Ähnlich argumentierte Detlev Spangenberg von der AfD: "Es gilt allein die Sicherheit der Blutkonservenempfänger und nicht spenden zu dürfen ist keine Diskriminierung." Einen empörten Zwischenruf kommentierte er mit: "Vielleicht können Sie mal die Klappe halten, wie letztes Mal, da haben Sie auch rumgebrüllt, wir haben nichts mehr gehört." Beide Anträge hätten einen falschen Ansatz, da es kein Verbot für die genannten Gruppen gebe, es gehe immer um einzelne Personen mit sexuellem Risikoverhalten.

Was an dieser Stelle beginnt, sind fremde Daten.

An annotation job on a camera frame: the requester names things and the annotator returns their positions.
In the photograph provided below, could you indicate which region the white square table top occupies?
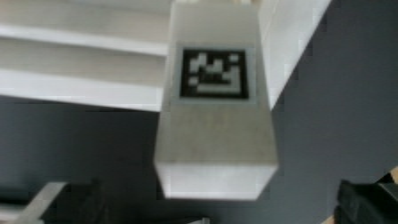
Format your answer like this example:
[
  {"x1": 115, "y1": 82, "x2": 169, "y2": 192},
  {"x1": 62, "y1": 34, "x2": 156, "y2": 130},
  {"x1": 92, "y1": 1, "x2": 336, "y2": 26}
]
[{"x1": 0, "y1": 0, "x2": 332, "y2": 111}]

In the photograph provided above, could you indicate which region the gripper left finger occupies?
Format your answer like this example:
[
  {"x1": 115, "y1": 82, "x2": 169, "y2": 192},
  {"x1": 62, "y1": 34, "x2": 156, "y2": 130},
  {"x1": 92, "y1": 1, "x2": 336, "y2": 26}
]
[{"x1": 10, "y1": 179, "x2": 112, "y2": 224}]

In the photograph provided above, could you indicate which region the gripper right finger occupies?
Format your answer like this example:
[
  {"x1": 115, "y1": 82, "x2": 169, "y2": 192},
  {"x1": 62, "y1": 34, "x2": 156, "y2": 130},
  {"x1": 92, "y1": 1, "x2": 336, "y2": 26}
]
[{"x1": 334, "y1": 180, "x2": 398, "y2": 224}]

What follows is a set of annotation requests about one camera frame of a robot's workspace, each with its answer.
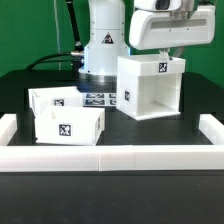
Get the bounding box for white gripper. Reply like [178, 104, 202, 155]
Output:
[129, 5, 215, 50]

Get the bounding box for white drawer cabinet box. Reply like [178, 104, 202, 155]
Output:
[116, 54, 186, 121]

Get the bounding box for white front drawer with tag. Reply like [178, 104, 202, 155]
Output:
[34, 106, 105, 146]

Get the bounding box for white drawer with tag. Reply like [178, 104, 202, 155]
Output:
[28, 86, 83, 116]
[34, 106, 105, 146]

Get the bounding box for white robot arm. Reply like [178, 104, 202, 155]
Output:
[79, 0, 215, 82]

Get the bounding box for white rear drawer with tag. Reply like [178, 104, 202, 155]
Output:
[28, 86, 83, 116]

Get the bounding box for fiducial marker sheet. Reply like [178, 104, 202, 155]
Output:
[82, 93, 117, 107]

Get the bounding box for white table border fence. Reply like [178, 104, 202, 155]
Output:
[0, 114, 224, 172]

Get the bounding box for black cable bundle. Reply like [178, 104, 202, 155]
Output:
[25, 0, 84, 71]

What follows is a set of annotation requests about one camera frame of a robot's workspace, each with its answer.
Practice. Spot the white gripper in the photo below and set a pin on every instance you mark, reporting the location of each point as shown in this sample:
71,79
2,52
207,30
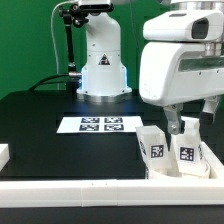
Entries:
162,83

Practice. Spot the white front fence bar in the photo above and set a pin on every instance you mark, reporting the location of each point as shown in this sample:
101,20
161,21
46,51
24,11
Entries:
94,193

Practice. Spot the white camera on mount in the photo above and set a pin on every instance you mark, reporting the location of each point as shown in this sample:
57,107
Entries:
95,5

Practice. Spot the white marker sheet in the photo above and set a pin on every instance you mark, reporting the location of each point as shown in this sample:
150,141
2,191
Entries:
108,124

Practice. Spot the white left fence bar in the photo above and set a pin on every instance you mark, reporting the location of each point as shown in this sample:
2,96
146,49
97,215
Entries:
4,155

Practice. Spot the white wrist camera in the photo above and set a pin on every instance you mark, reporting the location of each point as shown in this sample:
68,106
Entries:
185,26

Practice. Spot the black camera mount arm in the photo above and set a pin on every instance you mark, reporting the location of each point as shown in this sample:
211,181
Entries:
72,17

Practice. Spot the white round stool seat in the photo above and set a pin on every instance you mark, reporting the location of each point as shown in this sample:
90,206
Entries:
181,171

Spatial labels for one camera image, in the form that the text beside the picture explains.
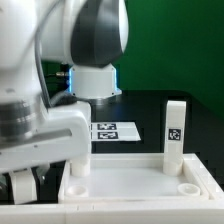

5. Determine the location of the white marker base plate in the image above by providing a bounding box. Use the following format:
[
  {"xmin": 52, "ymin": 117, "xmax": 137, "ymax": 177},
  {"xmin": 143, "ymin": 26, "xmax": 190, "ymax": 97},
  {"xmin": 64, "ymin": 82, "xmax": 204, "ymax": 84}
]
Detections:
[{"xmin": 91, "ymin": 122, "xmax": 141, "ymax": 142}]

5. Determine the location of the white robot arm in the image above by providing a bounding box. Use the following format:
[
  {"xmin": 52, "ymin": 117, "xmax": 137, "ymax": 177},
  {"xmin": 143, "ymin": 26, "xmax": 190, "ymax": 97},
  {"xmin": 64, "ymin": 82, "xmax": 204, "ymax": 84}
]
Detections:
[{"xmin": 0, "ymin": 0, "xmax": 128, "ymax": 174}]

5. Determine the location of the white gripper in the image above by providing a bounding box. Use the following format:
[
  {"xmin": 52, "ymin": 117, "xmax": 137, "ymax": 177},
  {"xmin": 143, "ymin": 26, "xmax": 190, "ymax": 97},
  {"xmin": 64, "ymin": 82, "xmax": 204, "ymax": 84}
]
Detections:
[{"xmin": 0, "ymin": 101, "xmax": 91, "ymax": 184}]

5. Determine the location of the white desk tabletop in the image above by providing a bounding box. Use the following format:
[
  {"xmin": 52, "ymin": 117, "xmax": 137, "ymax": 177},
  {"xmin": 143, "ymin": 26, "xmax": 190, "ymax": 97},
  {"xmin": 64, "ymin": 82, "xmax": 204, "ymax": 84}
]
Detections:
[{"xmin": 58, "ymin": 153, "xmax": 209, "ymax": 204}]

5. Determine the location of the white L-shaped fence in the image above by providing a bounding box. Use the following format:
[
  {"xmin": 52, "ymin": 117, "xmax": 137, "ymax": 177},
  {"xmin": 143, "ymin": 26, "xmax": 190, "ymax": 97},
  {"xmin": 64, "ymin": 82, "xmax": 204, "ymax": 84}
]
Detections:
[{"xmin": 0, "ymin": 154, "xmax": 224, "ymax": 224}]

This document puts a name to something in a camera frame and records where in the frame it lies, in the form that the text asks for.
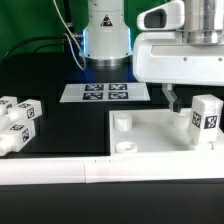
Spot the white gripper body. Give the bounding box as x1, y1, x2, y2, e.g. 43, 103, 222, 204
133, 31, 224, 86

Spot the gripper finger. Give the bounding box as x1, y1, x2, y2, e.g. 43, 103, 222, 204
162, 83, 182, 113

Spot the white square tabletop part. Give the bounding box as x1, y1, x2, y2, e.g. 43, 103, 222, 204
109, 108, 224, 156

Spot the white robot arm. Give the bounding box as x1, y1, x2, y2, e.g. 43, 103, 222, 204
83, 0, 224, 102

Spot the white sheet with tags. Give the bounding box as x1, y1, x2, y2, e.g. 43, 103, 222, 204
60, 83, 150, 103

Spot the white U-shaped obstacle frame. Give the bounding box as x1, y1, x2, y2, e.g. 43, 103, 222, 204
0, 150, 224, 185

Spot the black cable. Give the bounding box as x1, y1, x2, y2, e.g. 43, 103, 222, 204
0, 0, 84, 64

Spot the white cable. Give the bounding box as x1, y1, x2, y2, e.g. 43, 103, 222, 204
52, 0, 88, 71

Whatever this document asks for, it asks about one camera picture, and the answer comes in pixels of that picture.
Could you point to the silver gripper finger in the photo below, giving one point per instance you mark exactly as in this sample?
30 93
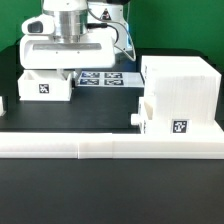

Die bestehenden Richtlinien seien völlig aus der Zeit gefallen, fand hingegen Hilde Mattheis (SPD), auch Wissenschaft und Medizin dürften dazugelernt haben. Sie rief dazu auf, nicht nur die Blutspende-Sperrfristen für bestimmte sexuelle Orientierungen und Identitäten zu hinterfragen, sondern auch jene für Häftlinge und Menschen, die sich tätowieren ließen oder die in Risiko-Länder reisten. Sie plädierte für eine Aufforderung zur generellen Überarbeitung durch Bundesärztekammer und Wissenschaftler für eine aktuelle medizinische Grundlage zur politischen Entscheidung.

Dass transgeschlechtliche Personen gesundheitlich immer mit einer gewissen Vorsicht zu betrachten seien, nannte Linken-Politikerin Doris Achelwilm "völlig absurd" und sprach von "recht fragwürdigen Grundlagen". "Nochmal zur Erinnerung: Eine Person mit sexuellem Risikoverhalten ist bereits durch bestehende Ausführungen von der Blutspende ausgeschlossen, eine doppelte Markierung schafft nicht automatisch mehr Sicherheit, aber bestätigt definitiv Vorurteile auf Kosten der so markierten Menschen." Stattdessen solle der erstgenannte Grundsatz gestärkt werden.

Sven Lehmann (Bündnis 90/Die Grünen) verdeutlichte seine Meinung über die derzeitige Blutspende-Regelung, indem er einen Comedian zitierte, der sie in sein Bühnenprogramm integriert hat. "Damit wird einer Gruppe – und doch, es geht um Gruppen von Menschen – deutlich signalisiert, dass ihre Blutspende eigentlich nicht erwünscht ist. Und dass sie, völlig egal, wie sie leben, pauschal eine potentielle Gefahr darstellen. (…) Da hofft man, dass diese alten Bilder aus den 80er Jahren endlich raus sind aus den Köpfen und dann zeigt sich, sie finden sich sogar noch immer in Richtlinien der Bundesärztekammer wieder." Die werde sich nicht von alleine bewegen, der Bundestag als Gesetzgeber müsse hier aktiv werden. Dass der Bundesgesundheitsminister für eine automatische Organspende plädiert hatte, wobei besagte Personengruppen nicht ausgeschlossen gewesen wären, zeige die gesamte Willkür. Die Grünen fordern eine jährliche Überprüfung durch die Bundesärztekammer, ob ein Ausschluss von bestimmten Personengruppen noch wissenschaftlich begründet ist sowie ein Diskriminierungsverbot im Transfusionsgesetz.